A compra de imóveis no modelo multipropriedades tem atraído cada vez mais adeptos no Brasil. Esse formato, que permite o compartilhamento de um imóvel entre vários proprietários, cresceu quase 50% no País desde a pandemia. De acordo com um estudo da Caio Calfat Real Estate Consulting, o valor geral de vendas potencial, o chamado VGV, alcançou R$ 79 bilhões em 2024. As vendas já realizadas neste ano somaram R$ 44,9 bilhões, representando aumento de 27% em relação a 2023.
Segundo o presidente e fundador da Associação para o Desenvolvimento Imobiliário e Turístico do Brasil (Adit), Caio Calfat, a expectativa é de que o setor de multipropriedades continue em expansão nos próximos anos. “Os resultados mostram que estamos no caminho certo.
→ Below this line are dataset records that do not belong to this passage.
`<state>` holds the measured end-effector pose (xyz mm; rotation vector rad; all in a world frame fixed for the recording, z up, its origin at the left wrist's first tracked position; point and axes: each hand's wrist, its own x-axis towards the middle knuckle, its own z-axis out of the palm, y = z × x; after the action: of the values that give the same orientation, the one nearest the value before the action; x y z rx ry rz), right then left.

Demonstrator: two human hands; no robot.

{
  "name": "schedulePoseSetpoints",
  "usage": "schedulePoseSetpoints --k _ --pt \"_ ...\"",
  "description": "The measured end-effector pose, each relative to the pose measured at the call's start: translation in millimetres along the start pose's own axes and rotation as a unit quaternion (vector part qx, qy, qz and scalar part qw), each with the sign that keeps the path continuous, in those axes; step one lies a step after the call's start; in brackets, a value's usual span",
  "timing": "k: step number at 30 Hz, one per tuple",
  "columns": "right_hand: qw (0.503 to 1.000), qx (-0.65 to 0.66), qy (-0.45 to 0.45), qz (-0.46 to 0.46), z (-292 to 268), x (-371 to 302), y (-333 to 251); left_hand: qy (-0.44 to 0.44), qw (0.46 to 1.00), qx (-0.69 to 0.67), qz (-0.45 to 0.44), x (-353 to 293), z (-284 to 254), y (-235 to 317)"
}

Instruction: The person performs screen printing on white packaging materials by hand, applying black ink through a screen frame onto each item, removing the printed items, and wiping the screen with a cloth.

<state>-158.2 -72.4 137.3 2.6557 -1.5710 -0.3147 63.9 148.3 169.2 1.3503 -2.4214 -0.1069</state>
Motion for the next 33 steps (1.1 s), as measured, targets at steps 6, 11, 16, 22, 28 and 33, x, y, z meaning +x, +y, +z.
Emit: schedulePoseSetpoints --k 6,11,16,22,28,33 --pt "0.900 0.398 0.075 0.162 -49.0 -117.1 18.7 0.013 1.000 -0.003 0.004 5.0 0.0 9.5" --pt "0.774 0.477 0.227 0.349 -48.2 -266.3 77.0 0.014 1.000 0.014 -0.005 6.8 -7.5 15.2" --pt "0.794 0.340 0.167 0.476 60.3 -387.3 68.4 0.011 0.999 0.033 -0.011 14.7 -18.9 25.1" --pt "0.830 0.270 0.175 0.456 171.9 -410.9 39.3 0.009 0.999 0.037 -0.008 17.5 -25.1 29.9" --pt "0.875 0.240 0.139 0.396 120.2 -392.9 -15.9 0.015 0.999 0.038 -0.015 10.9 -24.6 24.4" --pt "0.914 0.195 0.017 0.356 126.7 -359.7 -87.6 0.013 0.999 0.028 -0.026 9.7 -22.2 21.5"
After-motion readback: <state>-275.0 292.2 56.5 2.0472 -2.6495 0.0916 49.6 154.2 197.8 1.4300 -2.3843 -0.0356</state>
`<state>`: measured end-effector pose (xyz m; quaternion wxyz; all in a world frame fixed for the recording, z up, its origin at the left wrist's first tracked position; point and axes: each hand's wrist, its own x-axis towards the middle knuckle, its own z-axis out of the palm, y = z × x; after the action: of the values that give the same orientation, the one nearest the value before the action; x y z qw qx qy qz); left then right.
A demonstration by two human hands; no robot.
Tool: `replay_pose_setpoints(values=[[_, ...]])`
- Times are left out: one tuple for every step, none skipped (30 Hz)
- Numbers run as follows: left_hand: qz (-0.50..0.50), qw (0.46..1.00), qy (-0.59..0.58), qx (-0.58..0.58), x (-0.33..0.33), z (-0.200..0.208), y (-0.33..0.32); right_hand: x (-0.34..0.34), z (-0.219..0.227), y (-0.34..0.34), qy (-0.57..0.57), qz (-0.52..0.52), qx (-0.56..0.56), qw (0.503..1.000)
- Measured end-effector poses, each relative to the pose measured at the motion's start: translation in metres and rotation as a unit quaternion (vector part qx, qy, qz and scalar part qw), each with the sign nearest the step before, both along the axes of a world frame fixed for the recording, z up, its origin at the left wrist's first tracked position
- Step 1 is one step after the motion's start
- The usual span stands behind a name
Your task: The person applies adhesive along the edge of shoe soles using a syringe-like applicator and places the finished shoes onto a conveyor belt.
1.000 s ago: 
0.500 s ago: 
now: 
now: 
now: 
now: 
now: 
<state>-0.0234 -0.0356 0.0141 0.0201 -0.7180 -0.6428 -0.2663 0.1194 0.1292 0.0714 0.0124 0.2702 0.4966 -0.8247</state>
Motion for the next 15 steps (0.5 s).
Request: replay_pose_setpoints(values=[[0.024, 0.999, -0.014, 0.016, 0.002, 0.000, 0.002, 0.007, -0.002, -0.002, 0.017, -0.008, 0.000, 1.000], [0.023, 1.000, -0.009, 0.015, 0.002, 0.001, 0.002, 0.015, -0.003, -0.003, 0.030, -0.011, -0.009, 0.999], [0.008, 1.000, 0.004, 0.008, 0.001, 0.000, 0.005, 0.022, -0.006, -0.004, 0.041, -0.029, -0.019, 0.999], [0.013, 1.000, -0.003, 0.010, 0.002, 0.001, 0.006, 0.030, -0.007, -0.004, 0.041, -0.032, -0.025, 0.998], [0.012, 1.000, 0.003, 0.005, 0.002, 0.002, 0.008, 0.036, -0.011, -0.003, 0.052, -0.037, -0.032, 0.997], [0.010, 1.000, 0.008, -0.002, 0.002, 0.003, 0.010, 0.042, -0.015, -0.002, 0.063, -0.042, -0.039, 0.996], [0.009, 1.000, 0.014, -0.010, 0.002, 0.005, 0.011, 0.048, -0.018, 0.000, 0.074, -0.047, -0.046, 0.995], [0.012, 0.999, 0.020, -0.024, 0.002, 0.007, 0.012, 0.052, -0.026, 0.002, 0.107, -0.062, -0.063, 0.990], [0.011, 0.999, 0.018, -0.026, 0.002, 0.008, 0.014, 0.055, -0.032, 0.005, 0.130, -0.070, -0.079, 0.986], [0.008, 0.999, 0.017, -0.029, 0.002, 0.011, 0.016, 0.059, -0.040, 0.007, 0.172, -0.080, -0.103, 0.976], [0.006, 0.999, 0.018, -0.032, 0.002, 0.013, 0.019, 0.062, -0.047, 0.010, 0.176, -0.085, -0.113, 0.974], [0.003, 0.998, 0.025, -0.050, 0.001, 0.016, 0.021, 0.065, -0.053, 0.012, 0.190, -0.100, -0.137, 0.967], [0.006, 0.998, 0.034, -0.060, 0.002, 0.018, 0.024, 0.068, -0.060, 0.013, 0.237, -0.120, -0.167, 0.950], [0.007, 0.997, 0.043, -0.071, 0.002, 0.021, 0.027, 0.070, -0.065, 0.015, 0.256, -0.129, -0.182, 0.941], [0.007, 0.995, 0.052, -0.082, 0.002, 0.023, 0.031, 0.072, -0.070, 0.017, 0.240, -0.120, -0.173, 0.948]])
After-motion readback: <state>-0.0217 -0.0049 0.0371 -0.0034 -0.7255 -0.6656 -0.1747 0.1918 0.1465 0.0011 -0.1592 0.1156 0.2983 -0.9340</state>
Após a criação da lei (que regulamenta o setor), a elaboração do manual de boas práticas e a realização de 12 reuniões da AditShare com centenas de participantes, é muito gratificante ver esses números,” celebrou Calfat.
O primeiro investimento neste modelo foi lançado em 2012, em Caldas Novas, uma das maiores estâncias hidrotermais do mundo. A cidade, conhecida pelo grande parque aquático, tornou-se um polo para esse modelo no Brasil. “Eles foram visionários, ocuparam um espaço cativo que existia naquele destino”, diz Calfat.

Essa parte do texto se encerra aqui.